# [Problem to solve]
Carry none of the pictures over; write out the complete data exactly.

# [Recorded data]
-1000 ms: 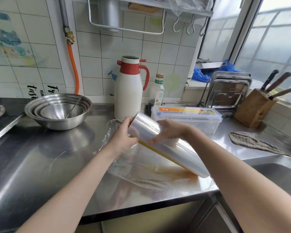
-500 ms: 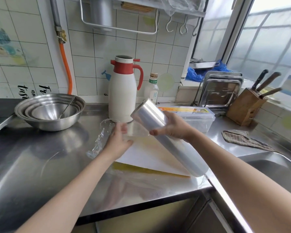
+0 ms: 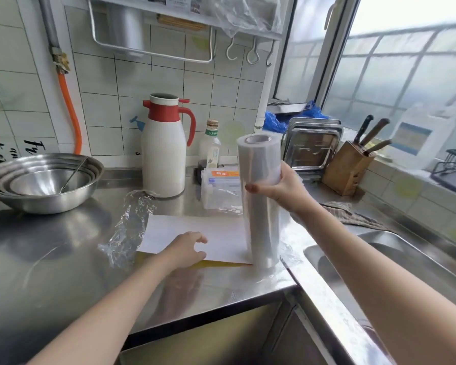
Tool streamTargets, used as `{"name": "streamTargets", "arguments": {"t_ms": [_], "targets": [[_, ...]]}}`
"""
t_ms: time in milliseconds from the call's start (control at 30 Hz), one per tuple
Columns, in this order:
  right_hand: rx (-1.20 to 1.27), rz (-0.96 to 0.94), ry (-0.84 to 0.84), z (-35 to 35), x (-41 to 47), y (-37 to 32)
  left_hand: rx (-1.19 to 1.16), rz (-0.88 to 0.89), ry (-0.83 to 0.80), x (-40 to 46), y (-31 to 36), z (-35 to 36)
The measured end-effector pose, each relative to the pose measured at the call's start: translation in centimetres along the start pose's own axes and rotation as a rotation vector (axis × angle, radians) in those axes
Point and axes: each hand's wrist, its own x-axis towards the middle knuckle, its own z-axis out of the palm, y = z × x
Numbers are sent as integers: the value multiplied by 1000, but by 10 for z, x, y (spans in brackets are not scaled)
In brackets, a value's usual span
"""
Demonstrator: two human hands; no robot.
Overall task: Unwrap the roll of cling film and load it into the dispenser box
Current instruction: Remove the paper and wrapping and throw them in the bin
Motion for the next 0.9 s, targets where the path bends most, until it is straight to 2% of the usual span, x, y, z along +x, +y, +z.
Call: {"name": "streamTargets", "arguments": {"t_ms": [333, 500, 633, 900], "targets": [[254, 6, 355, -47, 3, 6, 270, 102, -191, 25, 35, 20], [210, -40, 541, -72, 16, 19, 514, 119, -267, 47, 53, 26], [109, -53, 613, -87, 29, 32, 565, 91, -319, 61, 58, 28], [79, 16, 644, -98, 46, 68, 623, 129, -214, 75, 56, 29]]}}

# [Task solution]
-1000 ms: 
-500 ms: 
+0 ms: 
Tool streamTargets, used as `{"name": "streamTargets", "arguments": {"t_ms": [_], "targets": [[_, ...]]}}`
"""
t_ms: time in milliseconds from the call's start (control at 30 Hz), one per tuple
Columns, in this order:
  right_hand: rx (-1.20 to 1.27), rz (-0.96 to 0.94), ry (-0.84 to 0.84), z (-35 to 35), x (-41 to 47), y (-37 to 32)
  left_hand: rx (-1.19 to 1.16), rz (-0.88 to 0.89), ry (-0.83 to 0.80), x (-40 to 46), y (-31 to 36), z (-35 to 36)
The measured end-effector pose, each relative to the pose measured at the call's start: translation in centimetres along the start pose's own axes and rotation as a rotation vector (axis × angle, radians) in those axes
Point and axes: each hand's wrist, its own x-axis towards the middle knuckle, its own z-axis out of the palm, y = z × x
Numbers are sent as integers: the value multiplied by 1000, but by 10 for z, x, y (spans in brackets are not scaled)
In brackets, a value's usual span
"""
Demonstrator: two human hands; no robot.
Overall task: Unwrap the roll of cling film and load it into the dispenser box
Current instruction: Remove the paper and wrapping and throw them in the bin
Motion for the next 0.9 s, targets where the path bends most, until it is straight to 2% of the usual span, x, y, z along +x, +y, +z.
Call: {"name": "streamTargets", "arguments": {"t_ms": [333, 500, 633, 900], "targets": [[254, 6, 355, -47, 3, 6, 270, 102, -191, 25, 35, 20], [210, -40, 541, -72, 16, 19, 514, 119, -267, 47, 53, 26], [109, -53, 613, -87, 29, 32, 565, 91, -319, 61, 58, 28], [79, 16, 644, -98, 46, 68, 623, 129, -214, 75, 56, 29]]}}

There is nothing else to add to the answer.